True, there has been some movement from the government and employers in response to positive strike ballots but this is just conciliatory noises, a ploy to make the unions look inflexible while obscuring the fact that the government and employers are actually offering us nothing. The trade unions long ago surrendered to anti-union legislation and other oppressive employment laws and have got so used to doing everything ‘through the proper legal channels’ that they are now incapable of properly fighting to win.

But it makes no sense to do everything to the letter of the law because these laws were enacted specifically to hamstring effective industrial action.

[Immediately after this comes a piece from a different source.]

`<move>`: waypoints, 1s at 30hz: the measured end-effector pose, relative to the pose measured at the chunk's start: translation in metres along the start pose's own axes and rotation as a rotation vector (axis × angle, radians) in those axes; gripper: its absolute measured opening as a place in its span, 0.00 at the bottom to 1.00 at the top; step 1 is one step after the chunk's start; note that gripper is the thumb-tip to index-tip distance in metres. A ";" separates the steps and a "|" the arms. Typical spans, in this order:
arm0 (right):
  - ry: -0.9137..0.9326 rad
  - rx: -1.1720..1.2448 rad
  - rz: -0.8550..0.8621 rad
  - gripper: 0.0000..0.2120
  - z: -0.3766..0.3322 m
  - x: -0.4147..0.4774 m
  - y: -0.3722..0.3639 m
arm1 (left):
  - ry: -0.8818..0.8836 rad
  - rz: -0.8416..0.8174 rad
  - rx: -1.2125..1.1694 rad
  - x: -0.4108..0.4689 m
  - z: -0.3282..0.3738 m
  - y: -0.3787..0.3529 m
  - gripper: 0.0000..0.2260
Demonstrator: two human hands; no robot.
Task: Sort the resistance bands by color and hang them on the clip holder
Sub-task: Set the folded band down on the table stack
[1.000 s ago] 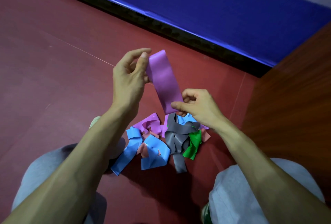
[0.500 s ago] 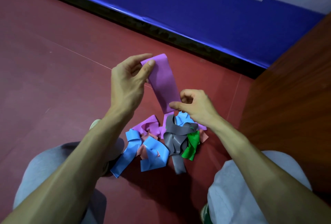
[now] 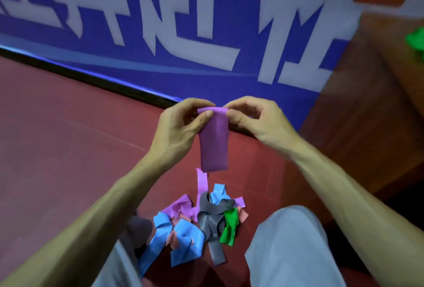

If we want to be sure of a real victory, then we’ll need to:
  • Intensify strike action in spite of the anti-trade union laws and the reluctance of union high-ups to engage in action beyond anything purely symbolic 
  • Spread the dispute – it’s essential that we take our struggle beyond the single issue of pensions. The way the unions have mobilised makes it seem as though it is indeed our pensions that are the central concern. This is far from the truth. The point is to show that workers reject the idea that we all have to make ‘sacrifices’ and to do so in solidarity with the whole working class, including unwaged people and service users. We cannot unite with the rest of the working class on the basis of a one-day strike over public sector pensions.
  • Unite with other workers – that means broadening our aims to include private sector workers over a range of issues other than pensions.
  • Go wildcat - in recent years, a number of disputes have by-passed trade union bureaucrats and we have seen a rise in forms of direct action that defy the unions’ reluctance to defy the law. From wildcat strikes to*workplace occupations, from blockades to technically unlawful secondary action, we have seen workers’ refusal to submit being expressed in ways that the state and the employers have not been able to stifle.
  • Establish local strike committees between workers from different unions and workplaces - controlled from below rather than by union bureaucrats above.
  • Link up with activists in the UnCut and Occupy movements. It is 12 years since the famous N30 demonstration against the G-20 in Seattle. Since then, the global ‘anti-capitalist’ movement has pushed for fundamental social change. Such newer, international forms of protest should increasingly embrace workers’ interests explicitly too.
  •  


What we in the Anarchist Federation are talking about is not only winning this particular dispute but also building an effective, militant and autonomous workers' movement that will set us up for future battles and future victories.


Meanwhile, the best way to guarantee any degree of success over pensions, privatisation, attacks on services, attacks on any section of the working class, is to make this strike as strong and effective as we can, to widen the issues and spread the dispute to other sectors.

So let's get to it and fight to win!